**PROBLEM DETAILS**
Output range, inclusive: from the line containing "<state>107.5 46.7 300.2" to the line containing "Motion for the". Restate those lines from the data below word for word and only those.
=== DATASET EXTRACT ===
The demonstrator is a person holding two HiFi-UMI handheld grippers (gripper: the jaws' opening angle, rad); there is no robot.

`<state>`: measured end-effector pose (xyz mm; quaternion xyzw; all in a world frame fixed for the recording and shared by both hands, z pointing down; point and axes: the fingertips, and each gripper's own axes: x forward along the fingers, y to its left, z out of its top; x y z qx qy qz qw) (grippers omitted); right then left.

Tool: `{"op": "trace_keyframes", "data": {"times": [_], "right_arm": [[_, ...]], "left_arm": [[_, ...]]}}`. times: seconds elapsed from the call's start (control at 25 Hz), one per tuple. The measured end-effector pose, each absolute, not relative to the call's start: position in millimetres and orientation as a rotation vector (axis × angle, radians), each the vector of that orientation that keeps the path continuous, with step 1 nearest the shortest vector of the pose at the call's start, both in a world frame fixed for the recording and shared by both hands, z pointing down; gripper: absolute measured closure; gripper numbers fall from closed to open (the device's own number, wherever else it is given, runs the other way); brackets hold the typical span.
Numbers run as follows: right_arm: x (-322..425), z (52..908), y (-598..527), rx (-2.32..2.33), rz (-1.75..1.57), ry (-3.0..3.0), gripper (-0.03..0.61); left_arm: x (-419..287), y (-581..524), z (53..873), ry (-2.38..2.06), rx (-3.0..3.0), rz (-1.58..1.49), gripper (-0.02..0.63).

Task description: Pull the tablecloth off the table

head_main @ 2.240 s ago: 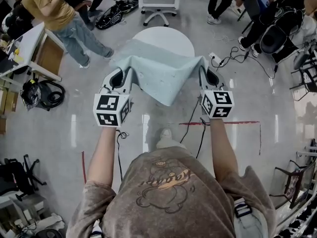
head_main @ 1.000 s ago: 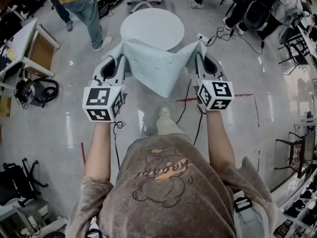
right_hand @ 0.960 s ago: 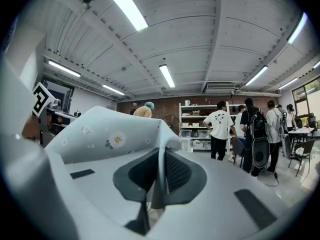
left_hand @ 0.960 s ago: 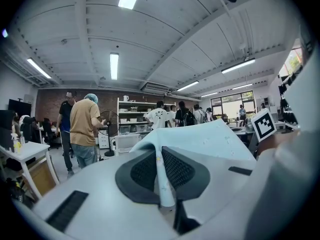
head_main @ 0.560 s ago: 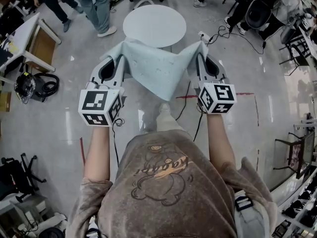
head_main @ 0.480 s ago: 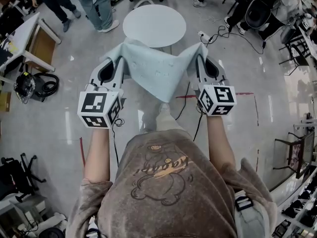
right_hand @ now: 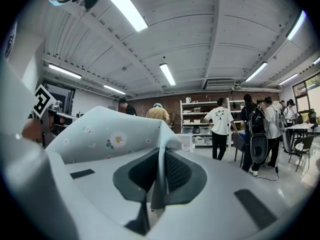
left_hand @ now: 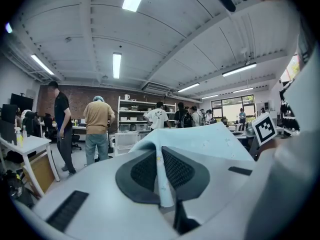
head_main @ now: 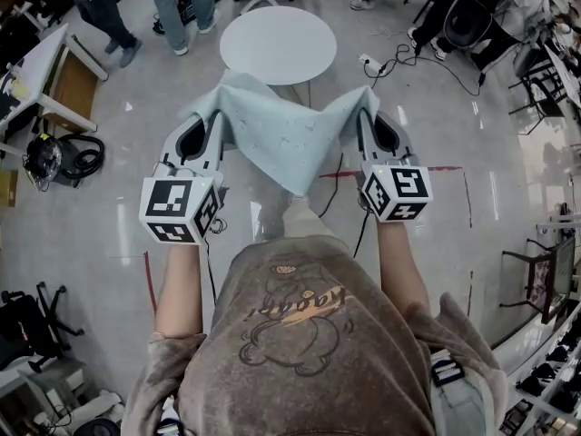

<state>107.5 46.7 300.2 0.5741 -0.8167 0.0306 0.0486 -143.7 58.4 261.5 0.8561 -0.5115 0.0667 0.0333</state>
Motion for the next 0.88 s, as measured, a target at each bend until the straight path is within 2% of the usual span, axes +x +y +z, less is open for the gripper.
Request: {"op": "trace_keyframes", "data": {"times": [0.6,0.88], "right_arm": [[103,329,56,1.679,0.239,-2.509,0.558],[89,325,45,1.602,0.205,-2.569,0.558]], "left_arm": [[-145,67,280,-1.569,2.554,0.229,0.583],[-154,84,281,-1.617,2.504,0.214,0.583]]}}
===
**ANSWER BELOW**
<state>107.5 46.7 300.2 0.5741 -0.8167 0.0306 0.0486 -143.7 58.4 261.5 0.8561 -0.5115 0.0667 0.0333</state>
Motion for the next 0.88 s, as measured, a target at each bend until the straight path is within 2% of the usual span, axes +x +y +z, less is open for the gripper.

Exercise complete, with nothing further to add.